Would you please print the data a second time, exactly as it stands?

▬▬▬▬▬▬

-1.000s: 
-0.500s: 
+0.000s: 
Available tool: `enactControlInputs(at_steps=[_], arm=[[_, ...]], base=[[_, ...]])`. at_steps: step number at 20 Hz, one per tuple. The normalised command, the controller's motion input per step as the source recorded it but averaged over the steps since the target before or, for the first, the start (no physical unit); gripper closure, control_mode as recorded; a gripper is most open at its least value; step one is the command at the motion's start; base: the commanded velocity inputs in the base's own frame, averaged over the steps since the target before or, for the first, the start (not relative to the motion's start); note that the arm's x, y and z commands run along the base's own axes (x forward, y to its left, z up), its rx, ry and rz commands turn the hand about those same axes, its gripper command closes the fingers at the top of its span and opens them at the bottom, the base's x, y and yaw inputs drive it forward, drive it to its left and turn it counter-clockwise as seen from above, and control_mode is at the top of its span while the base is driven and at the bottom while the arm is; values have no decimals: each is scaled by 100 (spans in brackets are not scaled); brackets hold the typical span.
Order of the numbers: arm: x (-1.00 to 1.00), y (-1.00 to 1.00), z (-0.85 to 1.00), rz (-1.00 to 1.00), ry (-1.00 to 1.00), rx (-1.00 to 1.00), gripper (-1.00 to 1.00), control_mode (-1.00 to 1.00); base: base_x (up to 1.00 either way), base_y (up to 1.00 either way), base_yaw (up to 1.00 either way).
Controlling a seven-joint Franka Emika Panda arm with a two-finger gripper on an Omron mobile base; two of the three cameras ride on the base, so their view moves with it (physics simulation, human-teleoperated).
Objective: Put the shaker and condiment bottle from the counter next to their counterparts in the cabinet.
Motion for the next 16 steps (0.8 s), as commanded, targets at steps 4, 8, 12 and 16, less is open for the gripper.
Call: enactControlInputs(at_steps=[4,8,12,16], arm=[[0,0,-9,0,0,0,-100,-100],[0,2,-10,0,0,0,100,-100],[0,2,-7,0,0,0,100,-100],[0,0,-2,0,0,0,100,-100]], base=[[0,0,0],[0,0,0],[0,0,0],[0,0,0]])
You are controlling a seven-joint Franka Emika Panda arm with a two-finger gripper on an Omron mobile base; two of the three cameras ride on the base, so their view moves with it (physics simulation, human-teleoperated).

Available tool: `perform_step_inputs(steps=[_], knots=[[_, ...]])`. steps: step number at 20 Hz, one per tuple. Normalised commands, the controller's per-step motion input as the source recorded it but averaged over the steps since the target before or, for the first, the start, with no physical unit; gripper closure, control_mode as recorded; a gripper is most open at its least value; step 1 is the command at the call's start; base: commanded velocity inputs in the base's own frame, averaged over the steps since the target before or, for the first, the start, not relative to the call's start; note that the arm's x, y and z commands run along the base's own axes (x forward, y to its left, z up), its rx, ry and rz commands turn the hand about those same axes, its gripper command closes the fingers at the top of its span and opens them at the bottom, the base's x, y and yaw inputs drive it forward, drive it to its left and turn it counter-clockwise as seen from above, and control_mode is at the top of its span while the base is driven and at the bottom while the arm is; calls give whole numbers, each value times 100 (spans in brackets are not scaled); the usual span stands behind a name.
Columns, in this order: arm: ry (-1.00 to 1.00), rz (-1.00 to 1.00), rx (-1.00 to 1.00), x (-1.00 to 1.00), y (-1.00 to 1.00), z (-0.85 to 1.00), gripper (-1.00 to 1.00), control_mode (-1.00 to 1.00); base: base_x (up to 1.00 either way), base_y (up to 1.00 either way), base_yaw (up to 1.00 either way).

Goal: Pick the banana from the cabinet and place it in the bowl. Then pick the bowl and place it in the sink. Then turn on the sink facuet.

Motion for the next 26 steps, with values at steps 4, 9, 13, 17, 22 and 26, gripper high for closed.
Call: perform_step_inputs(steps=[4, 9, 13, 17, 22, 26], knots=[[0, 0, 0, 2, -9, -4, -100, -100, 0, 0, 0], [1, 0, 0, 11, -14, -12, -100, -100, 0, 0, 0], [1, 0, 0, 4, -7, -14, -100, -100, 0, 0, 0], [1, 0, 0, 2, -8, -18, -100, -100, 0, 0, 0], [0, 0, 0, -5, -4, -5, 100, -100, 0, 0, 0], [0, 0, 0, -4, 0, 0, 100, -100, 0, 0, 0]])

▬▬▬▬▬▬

■ Exercise result
-1.000s: 
-0.500s: 
+0.000s: 
Available tool: `enactControlInputs(at_steps=[_], arm=[[_, ...]], base=[[_, ...]])`. at_steps: step number at 20 Hz, one per tuple. The normalised command, the controller's motion input per step as the source recorded it but averaged over the steps since the target before or, for the first, the start (no physical unit); gripper closure, control_mode as recorded; a gripper is most open at its least value; step one is the command at the motion's start; base: the commanded velocity inputs in the base's own frame, averaged over the steps since the target before or, for the first, the start (not relative to the motion's start); note that the arm's x, y and z commands run along the base's own axes (x forward, y to its left, z up), its rx, ry and rz commands turn the hand about those same axes, its gripper command closes the fingers at the top of its span and opens them at the bottom, the base's x, y and yaw inputs drive it forward, drive it to its left and turn it counter-clockwise as seen from above, and control_mode is at the top of its span while the base is driven and at the bottom while the arm is; values have no decimals: each is scaled by 100 (spans in brackets are not scaled); brackets hold the typical span.
Order of the numbers: arm: x (-1.00 to 1.00), y (-1.00 to 1.00), z (-0.85 to 1.00), rz (-1.00 to 1.00), ry (-1.00 to 1.00), rx (-1.00 to 1.00), gripper (-1.00 to 1.00), control_mode (-1.00 to 1.00); base: base_x (up to 1.00 either way), base_y (up to 1.00 either way), base_yaw (up to 1.00 either way).
Controlling a seven-joint Franka Emika Panda arm with a two-finger gripper on an Omron mobile base; two of the three cameras ride on the base, so their view moves with it (physics simulation, human-teleoperated).
Objective: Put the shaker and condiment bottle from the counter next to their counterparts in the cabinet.
Motion for the next 16 steps (0.8 s), as commanded, targets at steps 4, 8, 12 and 16, less is open for the gripper.
Call: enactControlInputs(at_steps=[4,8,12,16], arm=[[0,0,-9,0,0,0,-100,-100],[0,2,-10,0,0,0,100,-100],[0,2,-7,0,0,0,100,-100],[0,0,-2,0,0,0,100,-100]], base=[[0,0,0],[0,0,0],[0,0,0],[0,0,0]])
You are controlling a seven-joint Franka Emika Panda arm with a two-finger gripper on an Omron mobile base; two of the three cameras ride on the base, so their view moves with it (physics simulation, human-teleoperated).

Available tool: `perform_step_inputs(steps=[_], knots=[[_, ...]])`. steps: step number at 20 Hz, one per tuple. Normalised commands, the controller's per-step motion input as the source recorded it but averaged over the steps since the target before or, for the first, the start, with no physical unit; gripper closure, control_mode as recorded; a gripper is most open at its least value; step 1 is the command at the call's start; base: commanded velocity inputs in the base's own frame, averaged over the steps since the target before or, for the first, the start, not relative to the call's start; note that the arm's x, y and z commands run along the base's own axes (x forward, y to its left, z up), its rx, ry and rz commands turn the hand about those same axes, its gripper command closes the fingers at the top of its span and opens them at the bottom, the base's x, y and yaw inputs drive it forward, drive it to its left and turn it counter-clockwise as seen from above, and control_mode is at the top of its span while the base is driven and at the bottom while the arm is; calls give whole numbers, each value times 100 (spans in brackets are not scaled); the usual span stands behind a name.
Columns, in this order: arm: ry (-1.00 to 1.00), rz (-1.00 to 1.00), rx (-1.00 to 1.00), x (-1.00 to 1.00), y (-1.00 to 1.00), z (-0.85 to 1.00), gripper (-1.00 to 1.00), control_mode (-1.00 to 1.00); base: base_x (up to 1.00 either way), base_y (up to 1.00 either way), base_yaw (up to 1.00 either way).

Goal: Pick the banana from the cabinet and place it in the bowl. Then pick the bowl and place it in the sink. Then turn on the sink facuet.

Motion for the next 26 steps, with values at steps 4, 9, 13, 17, 22 and 26, gripper high for closed.
Call: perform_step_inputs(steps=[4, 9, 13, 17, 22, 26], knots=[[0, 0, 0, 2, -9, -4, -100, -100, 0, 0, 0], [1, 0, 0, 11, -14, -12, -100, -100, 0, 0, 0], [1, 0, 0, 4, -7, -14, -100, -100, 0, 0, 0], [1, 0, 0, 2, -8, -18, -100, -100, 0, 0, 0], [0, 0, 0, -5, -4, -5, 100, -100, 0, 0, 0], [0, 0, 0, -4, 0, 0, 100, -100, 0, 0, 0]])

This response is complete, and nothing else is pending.